Collaborazioni: Rabih Abou Khalil, George Gruntz, Ernst Reiseger, Battista Lena, Michel Godard, Javier Girotto, Gabriele Mirabassi, Enrico Rava, Ares tavolazzi, Dave Bargeron, Maarten Van der Grinten, Tony Scott, Enzo Pietropaoli, Ivano Fossati, Gianmaria Testa, Fabrizio Bosso, Rita Marcotulli. Festivals: Umbria Jazz Winter, Umbria Jazz Festival in the Dolomites, Coutançe, Montreal Jazz Festival, London, Brighton, Dublin, Beijing, Villa Celimontana, Fano Jazz Festival dei Due Mondi, Klezmer Festival of Ancona, Metronome, Skopje Jazz Festival, Perpignan, Leipzig Jazztage, Nancy Festival, Evreux, Brussels.
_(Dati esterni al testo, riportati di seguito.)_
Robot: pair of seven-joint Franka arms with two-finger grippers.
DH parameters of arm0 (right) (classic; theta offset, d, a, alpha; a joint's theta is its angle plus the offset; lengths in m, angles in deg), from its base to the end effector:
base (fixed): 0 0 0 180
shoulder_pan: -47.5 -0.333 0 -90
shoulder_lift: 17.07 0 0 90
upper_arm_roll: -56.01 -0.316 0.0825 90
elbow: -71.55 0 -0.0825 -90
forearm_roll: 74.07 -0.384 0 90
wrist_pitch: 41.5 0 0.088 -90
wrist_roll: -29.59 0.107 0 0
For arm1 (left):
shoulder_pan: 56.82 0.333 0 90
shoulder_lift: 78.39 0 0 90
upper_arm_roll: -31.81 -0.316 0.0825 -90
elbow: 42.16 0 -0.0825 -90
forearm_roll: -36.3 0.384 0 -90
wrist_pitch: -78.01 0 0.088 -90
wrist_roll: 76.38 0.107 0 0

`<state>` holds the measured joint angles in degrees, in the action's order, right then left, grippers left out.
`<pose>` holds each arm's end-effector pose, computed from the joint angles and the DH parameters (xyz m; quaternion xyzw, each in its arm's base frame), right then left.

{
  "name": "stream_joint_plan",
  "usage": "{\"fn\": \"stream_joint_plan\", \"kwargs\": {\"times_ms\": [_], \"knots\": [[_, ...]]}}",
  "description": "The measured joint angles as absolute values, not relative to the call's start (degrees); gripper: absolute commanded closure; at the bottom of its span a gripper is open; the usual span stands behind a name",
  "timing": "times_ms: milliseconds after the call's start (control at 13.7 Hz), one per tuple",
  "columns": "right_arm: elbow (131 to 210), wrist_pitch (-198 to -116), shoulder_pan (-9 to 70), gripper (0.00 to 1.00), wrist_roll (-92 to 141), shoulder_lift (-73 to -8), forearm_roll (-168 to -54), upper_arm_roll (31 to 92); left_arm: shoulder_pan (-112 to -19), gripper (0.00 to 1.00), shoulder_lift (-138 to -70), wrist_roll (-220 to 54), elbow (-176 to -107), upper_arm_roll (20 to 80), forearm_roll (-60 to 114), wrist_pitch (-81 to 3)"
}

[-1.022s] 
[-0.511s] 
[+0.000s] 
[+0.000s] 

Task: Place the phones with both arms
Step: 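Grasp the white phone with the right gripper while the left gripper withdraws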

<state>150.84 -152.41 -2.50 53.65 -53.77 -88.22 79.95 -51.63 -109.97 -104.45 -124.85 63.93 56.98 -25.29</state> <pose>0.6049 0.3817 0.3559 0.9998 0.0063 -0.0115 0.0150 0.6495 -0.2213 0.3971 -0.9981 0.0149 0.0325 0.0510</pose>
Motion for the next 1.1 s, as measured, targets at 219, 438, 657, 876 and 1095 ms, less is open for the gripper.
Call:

Discografia: Mavì – (Valter Ferrero, Ares Tavolazzi, Francis Petreni, Alberto Borsari, Martin Classen). Prendere o Lasciare –Mezzanotte Group (Martin Classen, Maarten Van der Grinten, Stephan Van Wylick, Dirik Schilgen). Nigun – Duo Malastrana (Moses Chiavoni). Lo Stortino ¬ – (Gabriele Mirabassi, Michel Godard, Francesco D’Auria) Um a zero – (Gabriele Mirabassi, Michel Godard, Patrick Vaillant) El Cacerolazo- (Javier Girotto) Latakia Blend- (Gabriele Mirabassi, Michel Godard) I Cosmonauti Russi (Battista Lena) Morton’s foot (Rabih Abou-Kalil) Tuba-Tuba (Michel Godard-Dave Bargeron) Silk (Ferrero-Tavolazzi-Petreni) Fuori le mura (Gabriele Mirabassi) Terra Madre (Javier Girotto) Prima del cuore ( Solo).